Input and seat switching

Input settings are small, but they affect the whole plugin.

YAML
input:
  provider: PACKETEVENTS
  packetEvents:
    useSteerVehicle: true
    useRotationPackets: true
    useEntityActionSneak: true
 
seats:
  switchSeat:
    enabled: true
    maxSpeed: 0.12

This is where you shape:

  • how responsive the control input feels
  • whether seat switching is allowed mid-drive
  • how stationary a vehicle must be before players can move between seats

If all vehicles share the same control problem, check here before rewriting content.

Entity cleanup and collision shield

The entity-side safety layer lives under entities.*.

Important public groups:

  • entities.cleanup
  • entities.collisionShield
  • entities.scoreboardTag

The cleanup settings decide when orphaned pieces should be removed. The collision shield is the simple repulsion layer that keeps players and mobs from living inside vehicle geometry.

This is especially important on busy servers where abandoned vehicles, chunk loads, and crowding can create bad edge cases.

Pickup, storage, and anti-dupe

Vehicle pickup is part of the runtime contract, not only a convenience feature.

YAML
pickup:
  enabled: true
  method: TRUNK_BUTTON
  maxSpeed: 0.10
  requireEmptyVehicle: true
  allowPickupInCombat: false
  preserveTrunkContents: true
  preserveHealth: true
  preserveFuel: true
 
safety:
  antiDupe:
    enabled: true
    spawnRequiresPersistedRecord: true
    preventDoubleSpawnSameUuid: true

These settings decide:

  • how strict pickup should be
  • whether vehicle state survives storage cleanly
  • how much protection exists against duplicate spawns and bad persistence flow

If your server expects players to store, redeploy, and trust their vehicles, this section matters as much as the driving physics.

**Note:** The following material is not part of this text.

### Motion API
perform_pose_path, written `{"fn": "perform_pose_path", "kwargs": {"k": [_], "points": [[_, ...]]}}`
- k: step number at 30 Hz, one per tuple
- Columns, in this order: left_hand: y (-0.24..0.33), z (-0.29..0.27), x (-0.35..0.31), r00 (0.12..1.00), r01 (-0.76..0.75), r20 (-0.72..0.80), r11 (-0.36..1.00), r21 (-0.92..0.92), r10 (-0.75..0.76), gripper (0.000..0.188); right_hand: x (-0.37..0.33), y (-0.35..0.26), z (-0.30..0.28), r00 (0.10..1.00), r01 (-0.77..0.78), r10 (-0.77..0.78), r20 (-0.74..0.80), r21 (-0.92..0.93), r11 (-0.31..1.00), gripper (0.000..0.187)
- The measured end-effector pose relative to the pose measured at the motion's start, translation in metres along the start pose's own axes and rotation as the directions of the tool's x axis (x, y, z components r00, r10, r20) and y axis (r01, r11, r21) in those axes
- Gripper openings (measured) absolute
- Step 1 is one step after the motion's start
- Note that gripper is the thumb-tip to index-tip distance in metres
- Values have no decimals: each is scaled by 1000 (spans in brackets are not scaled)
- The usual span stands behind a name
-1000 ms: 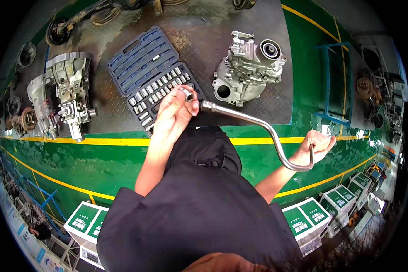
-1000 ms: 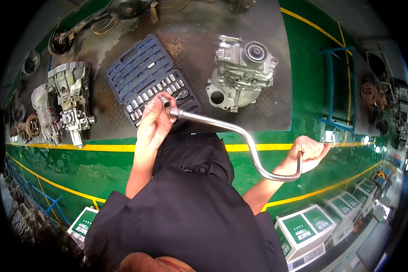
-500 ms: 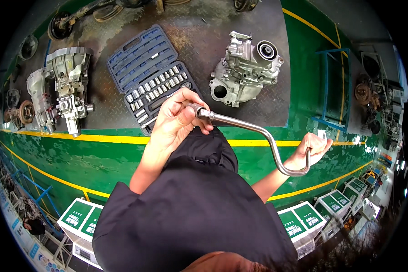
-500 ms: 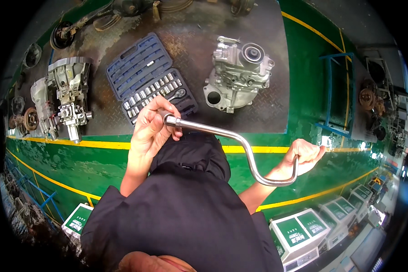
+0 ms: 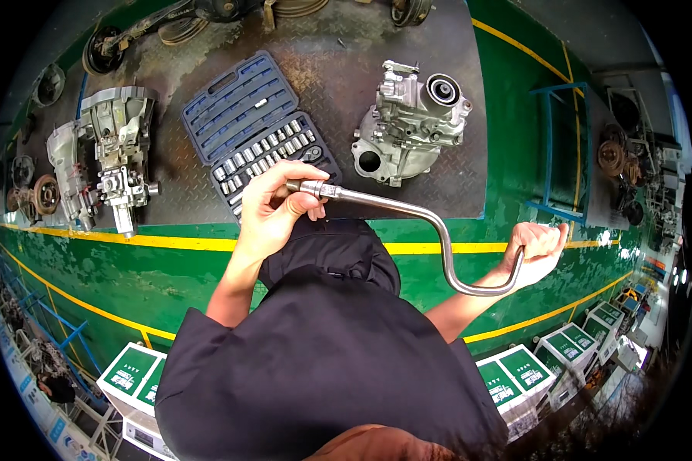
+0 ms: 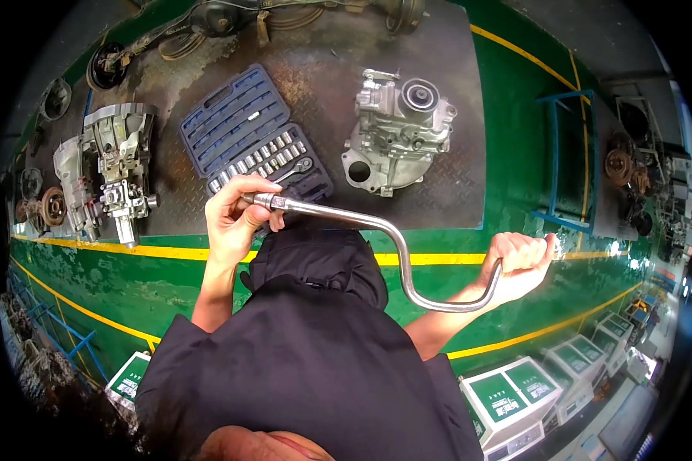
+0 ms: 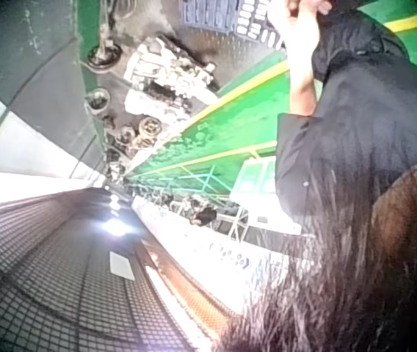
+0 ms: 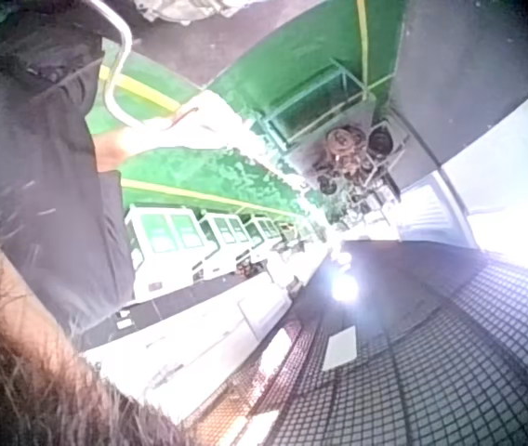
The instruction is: The person disassembles a mechanical component by loosening bolts using a speed handle wrench with a socket, removing a bracket, and unthreading bolts by hand.
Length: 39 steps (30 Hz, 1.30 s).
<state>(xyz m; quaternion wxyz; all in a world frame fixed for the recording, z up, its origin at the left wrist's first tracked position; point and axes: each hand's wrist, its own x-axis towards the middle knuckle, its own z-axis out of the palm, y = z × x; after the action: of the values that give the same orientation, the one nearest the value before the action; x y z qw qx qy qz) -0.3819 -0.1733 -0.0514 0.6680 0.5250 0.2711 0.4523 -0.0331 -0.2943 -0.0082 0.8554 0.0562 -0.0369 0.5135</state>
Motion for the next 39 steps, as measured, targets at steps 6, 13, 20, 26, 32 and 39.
{"fn": "perform_pose_path", "kwargs": {"k": [6,13,20,26,32,39], "points": [[9,3,4,1000,18,2,991,135,-18,25,-2,4,23,997,-4,11,72,-93,996,52],[8,16,0,992,-64,-95,987,147,78,36,-10,14,41,992,63,-49,118,-118,991,50],[16,19,6,978,-149,-125,977,154,169,43,-22,13,34,995,91,-88,44,-74,993,50],[19,13,14,991,-135,17,953,272,136,40,-29,5,39,992,94,-83,95,-121,988,50],[9,20,13,983,-177,-8,953,245,184,24,-33,4,29,989,147,-144,42,-90,985,49],[-2,19,20,997,-42,65,987,152,32,17,-39,2,29,977,215,-213,31,-155,964,50]]}}
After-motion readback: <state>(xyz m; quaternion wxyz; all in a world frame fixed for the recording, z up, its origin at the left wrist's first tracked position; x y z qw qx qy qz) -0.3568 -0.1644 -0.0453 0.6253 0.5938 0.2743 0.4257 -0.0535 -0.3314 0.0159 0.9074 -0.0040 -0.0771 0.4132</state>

For the player-side side of trunks, horns, entry range, exit rules, and pickup affordances, continue into vehicle Interactions, Entry, Exit, Trunks, Horns, and Pickup. This page is the global policy layer, while that page is the per-vehicle interaction layer.

Debug settings

The debug block is useful for administrators, but it should stay quiet in normal live operation.

Useful options include:

  • debug.hitboxParticles
  • debug.rigTransforms

Use these when you are diagnosing:

  • bad hitbox alignment
  • part transform problems
  • wheel/rig placement issues

Then turn them back down after testing.

Good setup order

  1. Enable only the modules you truly need.
  2. Keep the tick pipeline conservative until real performance testing says otherwise.
  3. Set global landing and water behavior before balancing individual vehicles.
  4. Confirm pickup and anti-dupe rules before handing vehicles to players.
  5. Tune one visual backend path before mixing multiple rendering styles.